• TASK GOAL: Look through the material that follows and show every line with the string "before".

• ENTRIES PROVIDED:
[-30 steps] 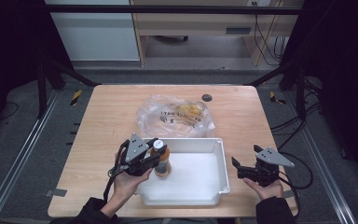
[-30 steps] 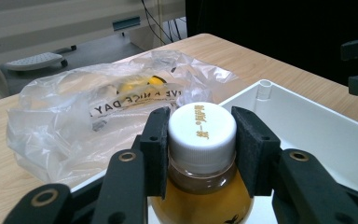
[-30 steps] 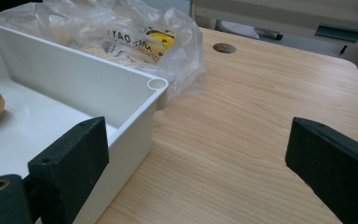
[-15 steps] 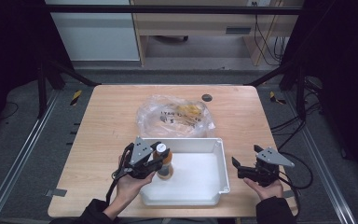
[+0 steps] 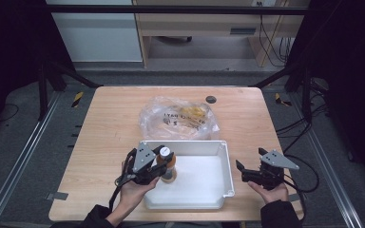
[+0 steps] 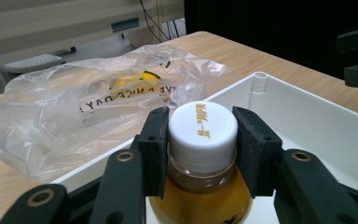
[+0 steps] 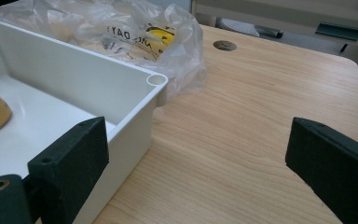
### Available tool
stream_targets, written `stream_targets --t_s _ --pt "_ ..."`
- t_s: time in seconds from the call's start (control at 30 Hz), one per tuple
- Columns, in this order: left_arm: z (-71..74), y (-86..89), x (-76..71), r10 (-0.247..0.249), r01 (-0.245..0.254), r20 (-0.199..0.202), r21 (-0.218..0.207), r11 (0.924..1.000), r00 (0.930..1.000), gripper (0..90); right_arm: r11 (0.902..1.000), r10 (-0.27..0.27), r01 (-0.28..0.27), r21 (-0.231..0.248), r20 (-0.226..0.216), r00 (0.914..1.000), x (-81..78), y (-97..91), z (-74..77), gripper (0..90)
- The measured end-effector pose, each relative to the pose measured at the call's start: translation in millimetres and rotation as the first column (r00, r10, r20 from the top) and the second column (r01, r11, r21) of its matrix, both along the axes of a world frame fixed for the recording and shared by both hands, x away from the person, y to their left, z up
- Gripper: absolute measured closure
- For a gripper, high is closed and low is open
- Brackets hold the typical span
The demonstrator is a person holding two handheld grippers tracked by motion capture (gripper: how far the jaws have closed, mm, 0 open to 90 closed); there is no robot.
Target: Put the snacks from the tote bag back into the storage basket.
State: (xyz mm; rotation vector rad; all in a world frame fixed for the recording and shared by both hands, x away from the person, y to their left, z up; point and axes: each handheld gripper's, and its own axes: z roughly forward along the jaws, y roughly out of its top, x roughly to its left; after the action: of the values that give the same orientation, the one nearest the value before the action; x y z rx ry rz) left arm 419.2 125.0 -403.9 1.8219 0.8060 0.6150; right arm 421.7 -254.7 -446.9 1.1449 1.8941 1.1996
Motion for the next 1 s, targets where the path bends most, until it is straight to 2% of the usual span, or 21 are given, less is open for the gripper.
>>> stream_targets --t_s 0.3,0.5,0.8,1.0 --pt "4.2 1.3 -1.4 -0.017 0.017 0.0 -0.021 0.9996 0.9999 39.3 1.0 -0.001 0.001 0.0 0.002 1.0 0.0 -0.2 0.1 6.1" --pt "11.8 8.5 -2.7 -0.017 0.018 0.015 -0.044 0.9989 0.9997 32.5 1.0 -0.002 0.002 -0.002 0.0 1.0 0.1 -0.6 0.2 5.9" --pt "23.6 29.5 -2.8 -0.005 0.009 0.046 -0.076 0.9971 0.9989 27.5 1.0 -0.008 0.008 0.004 0.003 1.0 -0.2 -1.7 1.2 5.8" --pt "21.8 47.0 1.1 0.005 -0.002 0.046 -0.075 0.9972 0.9989 26.2 0.9999 -0.011 0.011 0.007 0.004 0.9999 -0.4 -2.5 1.8 5.6"
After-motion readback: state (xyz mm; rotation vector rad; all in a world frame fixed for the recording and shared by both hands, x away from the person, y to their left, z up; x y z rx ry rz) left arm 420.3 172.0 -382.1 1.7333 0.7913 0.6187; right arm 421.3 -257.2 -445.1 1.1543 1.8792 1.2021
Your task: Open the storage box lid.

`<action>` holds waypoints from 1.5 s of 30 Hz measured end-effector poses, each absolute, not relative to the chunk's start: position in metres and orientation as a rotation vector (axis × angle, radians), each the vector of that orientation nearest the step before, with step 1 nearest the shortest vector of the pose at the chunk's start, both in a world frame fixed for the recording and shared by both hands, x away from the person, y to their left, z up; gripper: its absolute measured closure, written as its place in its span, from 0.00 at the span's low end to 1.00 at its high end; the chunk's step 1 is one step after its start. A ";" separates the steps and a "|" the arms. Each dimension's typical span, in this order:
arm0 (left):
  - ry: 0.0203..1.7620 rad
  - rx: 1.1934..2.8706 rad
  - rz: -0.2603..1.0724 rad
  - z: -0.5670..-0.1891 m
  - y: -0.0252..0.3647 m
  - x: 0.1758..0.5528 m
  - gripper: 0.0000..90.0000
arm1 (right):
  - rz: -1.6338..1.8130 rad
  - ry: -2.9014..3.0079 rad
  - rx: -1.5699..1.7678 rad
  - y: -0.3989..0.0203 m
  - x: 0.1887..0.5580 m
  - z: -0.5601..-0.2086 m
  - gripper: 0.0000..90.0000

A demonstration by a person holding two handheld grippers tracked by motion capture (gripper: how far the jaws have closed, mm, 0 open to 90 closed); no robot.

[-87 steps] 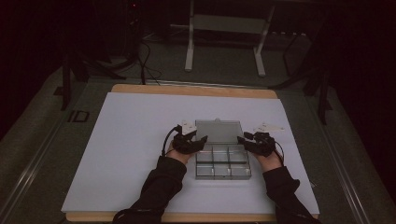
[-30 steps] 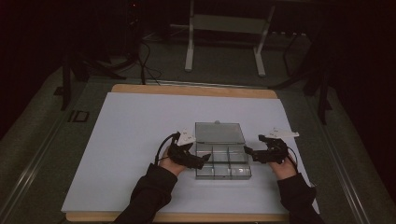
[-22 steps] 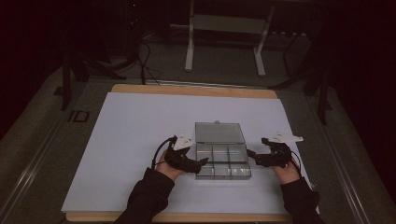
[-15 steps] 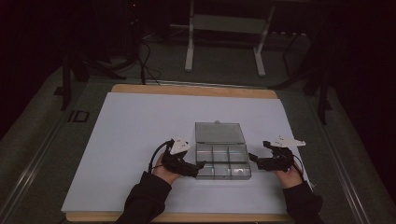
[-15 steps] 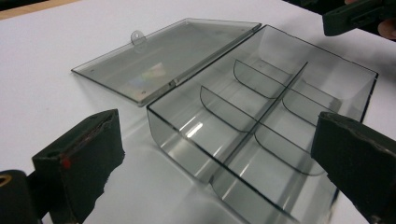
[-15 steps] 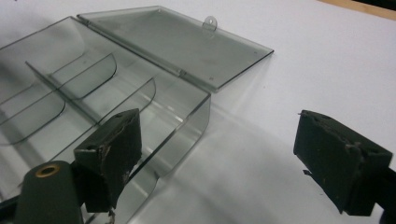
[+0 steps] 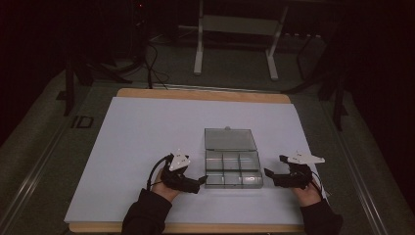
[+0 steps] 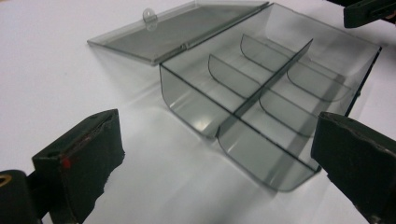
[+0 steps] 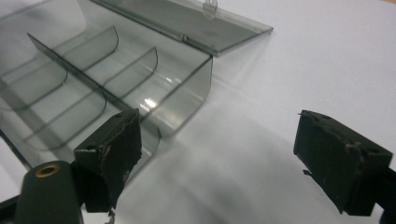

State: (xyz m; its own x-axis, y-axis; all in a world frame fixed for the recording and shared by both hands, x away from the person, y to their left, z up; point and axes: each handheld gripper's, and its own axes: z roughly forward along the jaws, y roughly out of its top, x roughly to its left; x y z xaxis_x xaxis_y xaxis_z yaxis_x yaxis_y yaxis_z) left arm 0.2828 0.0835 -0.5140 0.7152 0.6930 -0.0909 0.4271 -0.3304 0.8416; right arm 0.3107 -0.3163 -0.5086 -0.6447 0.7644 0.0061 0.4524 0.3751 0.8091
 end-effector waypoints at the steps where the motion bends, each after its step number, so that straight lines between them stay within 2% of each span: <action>1: 0.858 1.978 0.357 -0.515 0.084 0.282 0.04 | 1.156 2.268 1.057 -0.317 0.310 -0.510 0.17; 35: 0.923 2.002 0.441 -0.537 0.114 0.249 0.04 | 1.076 2.204 1.052 -0.352 0.272 -0.532 0.16; 45: 0.931 1.987 0.541 -0.538 0.114 0.243 0.04 | 1.080 2.163 1.062 -0.358 0.267 -0.533 0.16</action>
State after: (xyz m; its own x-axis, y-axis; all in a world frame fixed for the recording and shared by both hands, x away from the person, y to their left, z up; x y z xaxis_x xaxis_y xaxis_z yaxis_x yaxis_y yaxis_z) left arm 0.2428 0.1145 -0.5377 0.6287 0.7772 0.0266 0.4074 -0.3583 0.8400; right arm 0.2673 -0.3582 -0.5325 -0.5734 0.8149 -0.0848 0.4222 0.3826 0.8218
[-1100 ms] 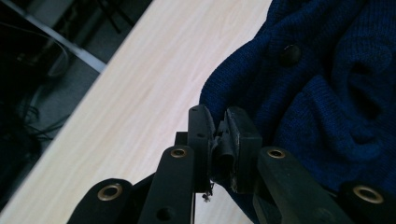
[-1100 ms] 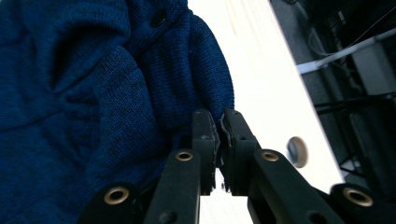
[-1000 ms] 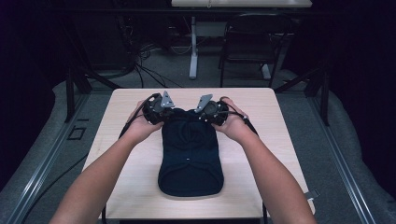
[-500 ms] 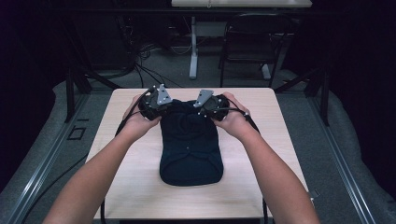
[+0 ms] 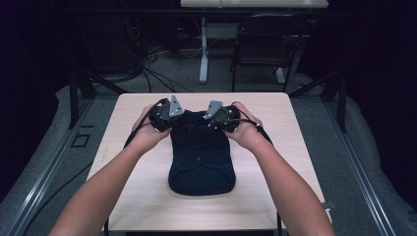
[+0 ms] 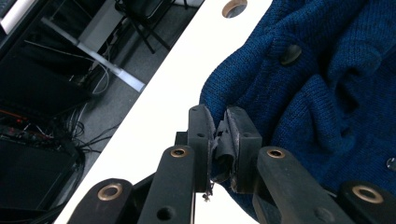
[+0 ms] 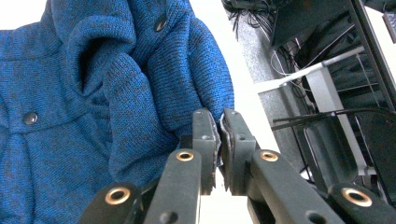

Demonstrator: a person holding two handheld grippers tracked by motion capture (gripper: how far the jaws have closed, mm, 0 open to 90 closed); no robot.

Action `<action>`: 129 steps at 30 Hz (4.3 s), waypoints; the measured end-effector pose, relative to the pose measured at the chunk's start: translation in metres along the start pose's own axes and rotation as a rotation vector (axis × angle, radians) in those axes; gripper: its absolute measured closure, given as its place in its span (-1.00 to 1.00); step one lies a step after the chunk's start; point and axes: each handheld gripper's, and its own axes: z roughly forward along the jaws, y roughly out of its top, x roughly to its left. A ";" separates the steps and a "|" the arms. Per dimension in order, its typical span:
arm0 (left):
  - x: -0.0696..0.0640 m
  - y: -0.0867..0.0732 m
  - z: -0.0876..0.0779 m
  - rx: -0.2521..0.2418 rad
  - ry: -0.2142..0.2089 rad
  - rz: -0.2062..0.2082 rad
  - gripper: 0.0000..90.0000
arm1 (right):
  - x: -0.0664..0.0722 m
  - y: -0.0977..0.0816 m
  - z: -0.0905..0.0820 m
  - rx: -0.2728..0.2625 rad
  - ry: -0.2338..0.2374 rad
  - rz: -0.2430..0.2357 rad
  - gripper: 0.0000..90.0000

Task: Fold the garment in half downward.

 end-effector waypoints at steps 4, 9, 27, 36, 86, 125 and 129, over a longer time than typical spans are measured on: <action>0.002 0.002 0.002 -0.001 0.008 -0.009 0.81 | -0.001 -0.002 0.001 0.002 0.006 0.013 0.89; 0.008 0.008 0.001 -0.006 0.032 -0.022 0.81 | -0.008 0.002 0.001 -0.009 -0.003 0.040 0.89; -0.010 -0.006 -0.009 -0.054 0.052 0.046 0.81 | 0.008 -0.009 -0.005 -0.049 -0.055 -0.013 0.90; -0.019 -0.013 -0.010 -0.062 0.042 0.055 0.81 | 0.019 -0.018 -0.004 -0.046 -0.031 -0.009 0.91; -0.074 -0.050 -0.035 -0.084 -0.128 0.066 0.81 | 0.083 -0.049 -0.036 -0.043 0.111 -0.073 0.91; -0.127 -0.100 -0.027 -0.047 -0.301 -0.016 0.76 | 0.152 -0.078 -0.031 -0.001 0.259 -0.047 0.93; -0.130 -0.103 -0.025 -0.047 -0.308 -0.022 0.75 | 0.154 -0.080 -0.029 0.007 0.267 -0.048 0.93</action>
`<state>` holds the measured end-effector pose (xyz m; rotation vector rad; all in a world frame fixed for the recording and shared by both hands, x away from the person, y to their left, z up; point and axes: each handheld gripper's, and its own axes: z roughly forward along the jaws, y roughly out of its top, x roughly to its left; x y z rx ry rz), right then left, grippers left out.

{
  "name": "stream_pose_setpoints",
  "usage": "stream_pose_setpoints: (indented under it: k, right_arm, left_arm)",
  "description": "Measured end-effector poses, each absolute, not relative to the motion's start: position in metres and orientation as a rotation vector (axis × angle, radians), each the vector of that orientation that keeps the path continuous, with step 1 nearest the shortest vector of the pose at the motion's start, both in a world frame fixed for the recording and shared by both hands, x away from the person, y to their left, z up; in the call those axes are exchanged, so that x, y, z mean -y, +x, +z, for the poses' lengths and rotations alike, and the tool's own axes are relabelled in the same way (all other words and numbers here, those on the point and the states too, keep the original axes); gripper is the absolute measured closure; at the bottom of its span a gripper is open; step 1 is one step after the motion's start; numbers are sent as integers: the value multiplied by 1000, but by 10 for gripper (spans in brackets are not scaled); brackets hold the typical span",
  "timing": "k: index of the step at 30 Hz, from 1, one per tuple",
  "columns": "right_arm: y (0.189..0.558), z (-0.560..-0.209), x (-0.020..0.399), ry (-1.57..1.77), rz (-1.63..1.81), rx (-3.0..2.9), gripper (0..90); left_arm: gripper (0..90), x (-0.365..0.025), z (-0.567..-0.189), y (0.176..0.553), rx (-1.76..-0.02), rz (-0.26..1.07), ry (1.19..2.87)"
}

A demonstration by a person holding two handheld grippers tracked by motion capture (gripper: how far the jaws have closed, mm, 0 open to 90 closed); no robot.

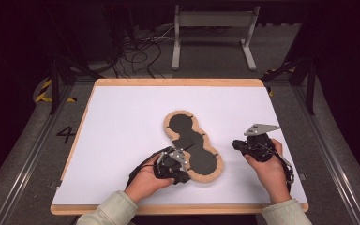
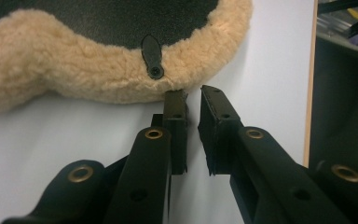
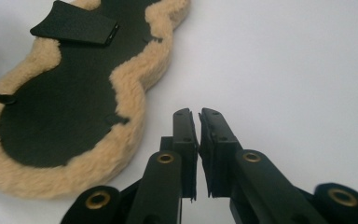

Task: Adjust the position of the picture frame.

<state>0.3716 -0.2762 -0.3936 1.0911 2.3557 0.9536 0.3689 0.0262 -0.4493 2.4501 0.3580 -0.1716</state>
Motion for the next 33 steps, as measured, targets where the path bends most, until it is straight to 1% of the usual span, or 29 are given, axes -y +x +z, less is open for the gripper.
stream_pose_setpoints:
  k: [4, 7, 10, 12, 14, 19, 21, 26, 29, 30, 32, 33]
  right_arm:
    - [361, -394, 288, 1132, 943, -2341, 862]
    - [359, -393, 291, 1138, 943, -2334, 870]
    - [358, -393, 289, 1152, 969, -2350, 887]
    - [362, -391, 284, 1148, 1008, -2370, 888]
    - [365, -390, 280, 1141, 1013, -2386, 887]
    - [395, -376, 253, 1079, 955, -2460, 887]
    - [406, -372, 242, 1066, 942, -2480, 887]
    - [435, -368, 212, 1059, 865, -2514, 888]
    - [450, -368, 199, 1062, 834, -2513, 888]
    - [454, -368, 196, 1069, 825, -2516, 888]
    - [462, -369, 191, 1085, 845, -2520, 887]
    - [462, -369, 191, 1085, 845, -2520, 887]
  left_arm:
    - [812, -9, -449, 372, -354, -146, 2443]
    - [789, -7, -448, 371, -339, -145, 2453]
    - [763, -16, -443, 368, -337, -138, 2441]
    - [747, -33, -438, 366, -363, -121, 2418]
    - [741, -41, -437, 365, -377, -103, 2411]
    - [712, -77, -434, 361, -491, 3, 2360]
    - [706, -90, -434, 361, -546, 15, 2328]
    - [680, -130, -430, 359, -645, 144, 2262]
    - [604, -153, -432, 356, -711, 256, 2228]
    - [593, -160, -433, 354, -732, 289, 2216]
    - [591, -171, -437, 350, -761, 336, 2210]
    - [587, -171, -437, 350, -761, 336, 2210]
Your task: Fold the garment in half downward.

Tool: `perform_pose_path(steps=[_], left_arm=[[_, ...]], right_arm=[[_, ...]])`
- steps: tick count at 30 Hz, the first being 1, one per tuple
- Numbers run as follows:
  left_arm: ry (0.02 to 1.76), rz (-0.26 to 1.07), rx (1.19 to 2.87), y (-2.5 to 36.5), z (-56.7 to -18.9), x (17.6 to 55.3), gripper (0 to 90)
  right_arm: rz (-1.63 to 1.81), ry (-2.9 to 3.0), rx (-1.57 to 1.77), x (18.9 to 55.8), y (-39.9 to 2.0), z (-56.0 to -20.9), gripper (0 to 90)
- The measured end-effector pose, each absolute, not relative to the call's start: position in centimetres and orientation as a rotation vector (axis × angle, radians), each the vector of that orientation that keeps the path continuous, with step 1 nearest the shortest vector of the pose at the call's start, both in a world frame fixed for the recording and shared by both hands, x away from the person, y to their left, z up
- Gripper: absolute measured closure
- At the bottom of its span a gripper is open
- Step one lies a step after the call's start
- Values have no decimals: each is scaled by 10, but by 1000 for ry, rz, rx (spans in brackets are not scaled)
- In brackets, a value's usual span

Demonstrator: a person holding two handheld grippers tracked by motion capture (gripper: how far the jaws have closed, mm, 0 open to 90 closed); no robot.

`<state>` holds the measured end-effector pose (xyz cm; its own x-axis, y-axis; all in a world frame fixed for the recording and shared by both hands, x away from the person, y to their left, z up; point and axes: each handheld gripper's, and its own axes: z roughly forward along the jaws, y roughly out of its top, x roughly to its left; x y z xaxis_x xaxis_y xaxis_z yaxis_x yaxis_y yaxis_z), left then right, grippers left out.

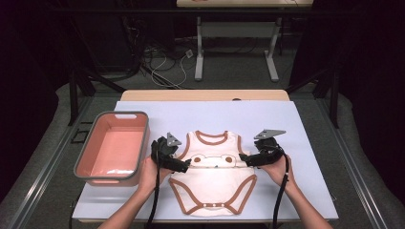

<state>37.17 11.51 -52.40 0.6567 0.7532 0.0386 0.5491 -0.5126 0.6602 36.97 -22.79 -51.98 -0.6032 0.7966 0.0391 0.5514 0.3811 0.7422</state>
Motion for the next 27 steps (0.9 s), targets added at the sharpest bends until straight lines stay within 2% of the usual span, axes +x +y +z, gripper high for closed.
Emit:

• SOLUTION TO THIS TASK:
State: (xyz mm; rotation vector rad; all in a world frame fixed for the recording and shared by both hands, x away from the person, y to their left, z up; point and axes: each handheld gripper's, and its own axes: z roughly forward along the jaws, y roughly out of its top, x roughly to its left; after the action: of the values that give the same orientation, the one nearest the value before the action; x y z rx ry rz) left arm 419.2 125.0 -403.9 1.8219 0.8060 0.6150; right arm 421.7 -254.7 -446.9 1.1449 1.8941 1.1996
`<action>` holds waypoints from 1.5 s of 30 Hz measured end-effector poses, each absolute, not relative to the chunk's start: position in metres and orientation as a rotation vector (axis × angle, radians), each the vector of that orientation nearest the step before, with step 1 nearest the shortest vector of the pose at the chunk's start, both in a world frame fixed for the recording and shared by both hands, x away from the person, y to their left, z up; gripper: its absolute measured closure, written as its place in its span, from 0.00 at the span's low end to 1.00 at its high end; the chunk's step 1 is one step after its start. A ";" separates the steps and a "|" the arms. Each dimension's typical span, in this order:

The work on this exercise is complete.